### DESCRIPTION OF THE TASK
What you return must be the data below, word for word, without any images.

### INFORMATION PROVIDED

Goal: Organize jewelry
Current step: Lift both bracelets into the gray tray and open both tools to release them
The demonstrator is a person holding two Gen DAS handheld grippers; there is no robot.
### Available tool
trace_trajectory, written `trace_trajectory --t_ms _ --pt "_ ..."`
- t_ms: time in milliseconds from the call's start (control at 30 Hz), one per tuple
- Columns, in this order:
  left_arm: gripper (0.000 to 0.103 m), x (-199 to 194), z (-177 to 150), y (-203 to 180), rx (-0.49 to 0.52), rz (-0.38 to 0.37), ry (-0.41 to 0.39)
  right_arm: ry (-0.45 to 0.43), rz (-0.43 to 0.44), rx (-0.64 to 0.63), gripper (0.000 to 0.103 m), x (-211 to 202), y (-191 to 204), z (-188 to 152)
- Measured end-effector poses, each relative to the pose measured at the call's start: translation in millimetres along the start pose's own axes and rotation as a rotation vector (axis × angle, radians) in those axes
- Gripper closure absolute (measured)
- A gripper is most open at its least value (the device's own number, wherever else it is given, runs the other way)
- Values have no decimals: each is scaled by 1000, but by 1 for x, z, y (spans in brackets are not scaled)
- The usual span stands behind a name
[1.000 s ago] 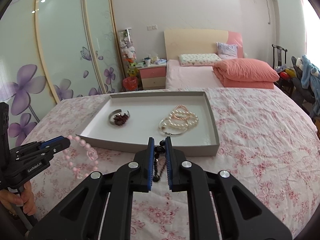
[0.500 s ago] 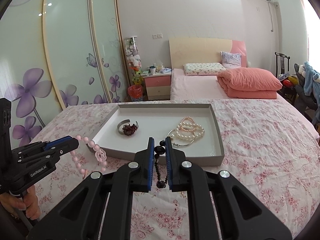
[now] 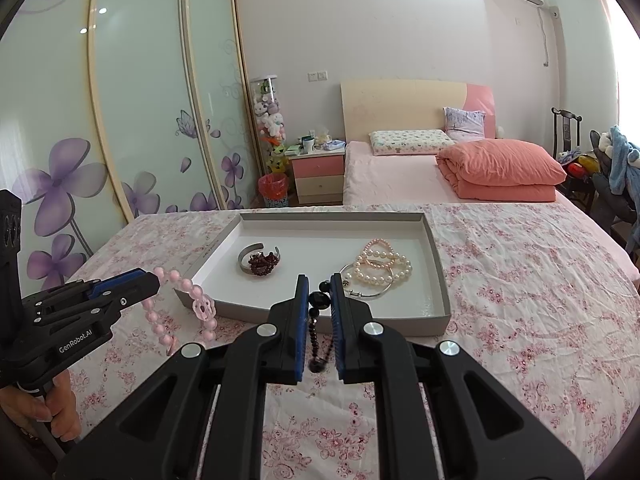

### RESPONSE TO THIS EXERCISE
Goal: Organize jewelry
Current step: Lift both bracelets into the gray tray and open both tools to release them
The demonstrator is a person holding two Gen DAS handheld grippers; there is no robot.
### Available tool
trace_trajectory, written `trace_trajectory --t_ms _ --pt "_ ..."`
- t_ms: time in milliseconds from the call's start (control at 30 Hz), one per tuple
- Columns, in this order:
  left_arm: gripper (0.000 to 0.103 m), x (-199 to 194), z (-177 to 150), y (-203 to 180), rx (-0.49 to 0.52), rz (-0.38 to 0.37), ry (-0.41 to 0.39)
  right_arm: ry (-0.45 to 0.43), rz (-0.43 to 0.44), rx (-0.64 to 0.63), gripper (0.000 to 0.103 m), x (-211 to 202), y (-191 to 204), z (-188 to 152)
- Measured end-effector poses, each relative to the pose measured at the call's start: translation in millimetres along the start pose's own axes and rotation as a rotation vector (axis × angle, radians) in those axes
- Gripper closure absolute (measured)
- A gripper is most open at its least value (the device's own number, wherever else it is given, runs the other way)
- Values have no decimals: each is scaled by 1000, but by 1 for x, z, y (spans in brackets are not scaled)
- The usual span stands behind a name
[1.000 s ago] 
[0.500 s ago] 
[now] 

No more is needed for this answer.